[Exercise directions] Include in the output exactly the lines from the opening of the data through the line containing "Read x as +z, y", and nothing more.

════════════════

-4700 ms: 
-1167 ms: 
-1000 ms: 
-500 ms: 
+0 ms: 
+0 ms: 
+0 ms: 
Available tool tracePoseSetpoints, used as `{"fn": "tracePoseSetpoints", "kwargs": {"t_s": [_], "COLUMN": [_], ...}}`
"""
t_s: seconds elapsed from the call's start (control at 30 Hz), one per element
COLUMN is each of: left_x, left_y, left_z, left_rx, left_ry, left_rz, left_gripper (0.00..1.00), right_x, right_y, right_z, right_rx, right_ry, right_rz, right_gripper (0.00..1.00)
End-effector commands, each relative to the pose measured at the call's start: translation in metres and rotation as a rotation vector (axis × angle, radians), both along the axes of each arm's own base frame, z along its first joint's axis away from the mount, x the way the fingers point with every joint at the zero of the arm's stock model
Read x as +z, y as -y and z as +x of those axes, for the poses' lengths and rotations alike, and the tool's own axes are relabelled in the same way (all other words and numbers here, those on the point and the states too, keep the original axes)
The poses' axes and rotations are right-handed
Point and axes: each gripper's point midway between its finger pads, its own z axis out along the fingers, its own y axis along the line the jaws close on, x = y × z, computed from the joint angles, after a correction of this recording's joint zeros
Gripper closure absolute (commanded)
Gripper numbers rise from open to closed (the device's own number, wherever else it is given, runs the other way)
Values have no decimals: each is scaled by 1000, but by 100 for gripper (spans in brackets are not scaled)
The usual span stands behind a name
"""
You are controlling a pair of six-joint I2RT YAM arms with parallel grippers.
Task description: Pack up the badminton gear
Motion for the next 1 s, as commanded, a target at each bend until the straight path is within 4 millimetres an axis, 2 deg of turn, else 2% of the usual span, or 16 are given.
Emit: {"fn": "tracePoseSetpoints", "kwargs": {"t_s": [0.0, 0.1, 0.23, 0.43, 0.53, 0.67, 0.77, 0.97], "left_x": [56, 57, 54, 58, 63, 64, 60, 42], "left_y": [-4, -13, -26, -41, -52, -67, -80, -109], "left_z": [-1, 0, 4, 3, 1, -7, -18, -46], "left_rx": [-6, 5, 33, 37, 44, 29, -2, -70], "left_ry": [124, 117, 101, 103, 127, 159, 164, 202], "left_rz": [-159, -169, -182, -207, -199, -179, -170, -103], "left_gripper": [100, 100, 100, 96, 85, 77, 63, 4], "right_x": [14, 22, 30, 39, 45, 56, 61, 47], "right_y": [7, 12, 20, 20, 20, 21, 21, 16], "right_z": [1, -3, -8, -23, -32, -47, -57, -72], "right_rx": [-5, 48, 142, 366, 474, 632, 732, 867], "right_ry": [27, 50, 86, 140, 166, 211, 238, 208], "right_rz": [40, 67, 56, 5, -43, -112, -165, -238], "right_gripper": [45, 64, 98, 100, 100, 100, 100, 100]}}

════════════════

[Task solution]
-4700 ms: 
-1167 ms: 
-1000 ms: 
-500 ms: 
+0 ms: 
+0 ms: 
+0 ms: 
Available tool tracePoseSetpoints, used as `{"fn": "tracePoseSetpoints", "kwargs": {"t_s": [_], "COLUMN": [_], ...}}`
"""
t_s: seconds elapsed from the call's start (control at 30 Hz), one per element
COLUMN is each of: left_x, left_y, left_z, left_rx, left_ry, left_rz, left_gripper (0.00..1.00), right_x, right_y, right_z, right_rx, right_ry, right_rz, right_gripper (0.00..1.00)
End-effector commands, each relative to the pose measured at the call's start: translation in metres and rotation as a rotation vector (axis × angle, radians), both along the axes of each arm's own base frame, z along its first joint's axis away from the mount, x the way the fingers point with every joint at the zero of the arm's stock model
Read x as +z, y as -y and z as +x of those axes, for the poses' lengths and rotations alike, and the tool's own axes are relabelled in the same way (all other words and numbers here, those on the point and the states too, keep the original axes)

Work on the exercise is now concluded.